Solved -- Problems with special characters and pyfpdf

Bernardo

unread,

Sep 25, 2010, 7:35:30 AM9/25/10

to web2py-users

Hi all,

When using pyfpdf which comes with web2py framework, there are some
issues with special characters such as accented characters (á, é,
í, ...). After some research, I found out that pyfpdf just understands
'iso-8859-1', and web2py gives him the strings in 'utf-8' format.

So, as a solution, in your python code you just have to convert the
string before passing it to pyfpdf, like this:

txt = 'Hélló wórld'
utxt = unicode('txt', 'utf-8')
stxt = utxt.encode('iso-8859-1')
pdf.cell(50,20, stxt, 0, 2, 'L')

If anyone has any doubts, just ask.
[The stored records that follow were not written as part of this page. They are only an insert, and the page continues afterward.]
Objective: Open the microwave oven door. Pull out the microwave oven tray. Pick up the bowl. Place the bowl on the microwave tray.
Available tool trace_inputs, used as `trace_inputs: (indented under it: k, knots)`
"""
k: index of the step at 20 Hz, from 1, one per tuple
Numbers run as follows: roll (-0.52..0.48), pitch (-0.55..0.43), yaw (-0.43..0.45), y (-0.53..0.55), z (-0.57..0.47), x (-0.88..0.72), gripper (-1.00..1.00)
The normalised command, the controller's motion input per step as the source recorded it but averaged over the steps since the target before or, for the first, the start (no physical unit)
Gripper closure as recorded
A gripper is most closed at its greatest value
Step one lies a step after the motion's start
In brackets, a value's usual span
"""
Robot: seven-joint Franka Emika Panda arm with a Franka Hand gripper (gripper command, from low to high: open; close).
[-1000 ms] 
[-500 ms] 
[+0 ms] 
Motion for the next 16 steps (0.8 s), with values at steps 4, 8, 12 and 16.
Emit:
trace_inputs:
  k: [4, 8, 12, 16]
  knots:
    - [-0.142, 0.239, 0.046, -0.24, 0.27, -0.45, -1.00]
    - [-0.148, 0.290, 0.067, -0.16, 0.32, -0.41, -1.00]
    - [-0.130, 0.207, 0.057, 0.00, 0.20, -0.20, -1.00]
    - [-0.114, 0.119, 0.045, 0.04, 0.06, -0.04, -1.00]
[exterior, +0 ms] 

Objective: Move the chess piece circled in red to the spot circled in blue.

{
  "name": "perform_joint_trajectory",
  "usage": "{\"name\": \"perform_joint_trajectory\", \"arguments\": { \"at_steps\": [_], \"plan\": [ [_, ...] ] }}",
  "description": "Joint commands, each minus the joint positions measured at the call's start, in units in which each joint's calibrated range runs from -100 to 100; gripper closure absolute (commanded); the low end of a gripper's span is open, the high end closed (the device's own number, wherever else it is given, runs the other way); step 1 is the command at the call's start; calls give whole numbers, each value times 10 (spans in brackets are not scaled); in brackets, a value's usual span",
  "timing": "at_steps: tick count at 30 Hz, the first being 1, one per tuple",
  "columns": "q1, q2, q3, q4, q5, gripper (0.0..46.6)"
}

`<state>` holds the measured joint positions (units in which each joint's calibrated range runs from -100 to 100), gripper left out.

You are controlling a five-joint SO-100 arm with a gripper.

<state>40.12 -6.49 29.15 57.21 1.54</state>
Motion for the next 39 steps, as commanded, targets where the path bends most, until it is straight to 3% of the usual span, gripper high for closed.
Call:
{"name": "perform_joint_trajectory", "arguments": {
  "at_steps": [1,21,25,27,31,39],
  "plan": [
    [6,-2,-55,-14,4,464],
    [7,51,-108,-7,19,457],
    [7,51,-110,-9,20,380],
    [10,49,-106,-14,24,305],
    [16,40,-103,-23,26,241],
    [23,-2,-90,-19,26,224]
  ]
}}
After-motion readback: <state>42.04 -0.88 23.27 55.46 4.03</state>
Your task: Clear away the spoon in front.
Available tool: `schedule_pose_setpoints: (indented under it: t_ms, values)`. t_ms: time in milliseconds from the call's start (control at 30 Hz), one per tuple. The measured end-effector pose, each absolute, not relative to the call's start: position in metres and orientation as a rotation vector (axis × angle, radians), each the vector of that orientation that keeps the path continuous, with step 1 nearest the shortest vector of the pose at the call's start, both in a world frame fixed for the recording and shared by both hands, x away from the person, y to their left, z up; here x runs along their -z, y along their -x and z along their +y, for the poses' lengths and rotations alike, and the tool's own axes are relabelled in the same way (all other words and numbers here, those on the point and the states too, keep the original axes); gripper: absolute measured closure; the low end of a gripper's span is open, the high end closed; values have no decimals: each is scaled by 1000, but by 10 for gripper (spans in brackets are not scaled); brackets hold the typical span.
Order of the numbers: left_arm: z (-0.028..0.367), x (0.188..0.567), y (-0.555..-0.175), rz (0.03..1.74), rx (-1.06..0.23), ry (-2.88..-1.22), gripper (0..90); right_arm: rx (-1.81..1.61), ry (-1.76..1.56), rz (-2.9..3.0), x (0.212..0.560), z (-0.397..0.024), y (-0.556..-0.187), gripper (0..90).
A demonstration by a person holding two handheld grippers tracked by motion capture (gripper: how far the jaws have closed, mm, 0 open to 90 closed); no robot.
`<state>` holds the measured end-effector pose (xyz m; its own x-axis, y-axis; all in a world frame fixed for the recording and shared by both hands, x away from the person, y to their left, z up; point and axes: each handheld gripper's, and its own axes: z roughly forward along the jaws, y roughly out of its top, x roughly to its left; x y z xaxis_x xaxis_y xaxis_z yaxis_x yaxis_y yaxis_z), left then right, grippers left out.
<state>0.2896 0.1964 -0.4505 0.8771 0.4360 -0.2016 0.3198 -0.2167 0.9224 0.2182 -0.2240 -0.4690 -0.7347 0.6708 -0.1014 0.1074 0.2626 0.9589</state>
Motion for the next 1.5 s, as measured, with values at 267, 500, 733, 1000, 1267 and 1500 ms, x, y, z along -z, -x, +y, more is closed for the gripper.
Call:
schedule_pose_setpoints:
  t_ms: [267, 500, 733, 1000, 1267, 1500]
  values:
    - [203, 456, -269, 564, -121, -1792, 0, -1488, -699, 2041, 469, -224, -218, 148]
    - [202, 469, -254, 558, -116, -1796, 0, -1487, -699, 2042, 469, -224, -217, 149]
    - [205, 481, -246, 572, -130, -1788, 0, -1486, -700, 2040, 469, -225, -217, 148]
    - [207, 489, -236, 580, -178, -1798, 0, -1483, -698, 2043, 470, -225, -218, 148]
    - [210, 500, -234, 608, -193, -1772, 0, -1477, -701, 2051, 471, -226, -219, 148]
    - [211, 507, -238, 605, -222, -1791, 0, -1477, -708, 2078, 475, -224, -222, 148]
I hope this can help someone...

kind regards,
Bernardo

Christopher Steel

unread,

Apr 28, 2011, 11:08:27 PM4/28/11

to web2py-users

This solution works well. You will need to make a minor correction and
remove the single quotes around 'txt' in the second line. The edited
version looks like this:

txt = 'Hélló wórld'
utxt = unicode(txt, 'utf-8')

stxt = utxt.encode('iso-8859-1')
pdf.cell(50,20, stxt, 0, 2, 'L')

Thanks for the hint Bernardo!

C.

---------- Forwarded message ----------
From: Bernardo <estem...@gmail.com>
Date: Sep 25 2010, 7:35 am
Subject: Solved -- Problems with special characters and pyfpdf
To: web2py-users

Hi all,

When usingpyfpdfwhich comes with web2py framework, there are some
issues withspecialcharacterssuch as accentedcharacters(á, é,
í, ...). After some research, I found out thatpyfpdfjust understands

'iso-8859-1', and web2py gives him the strings in 'utf-8' format.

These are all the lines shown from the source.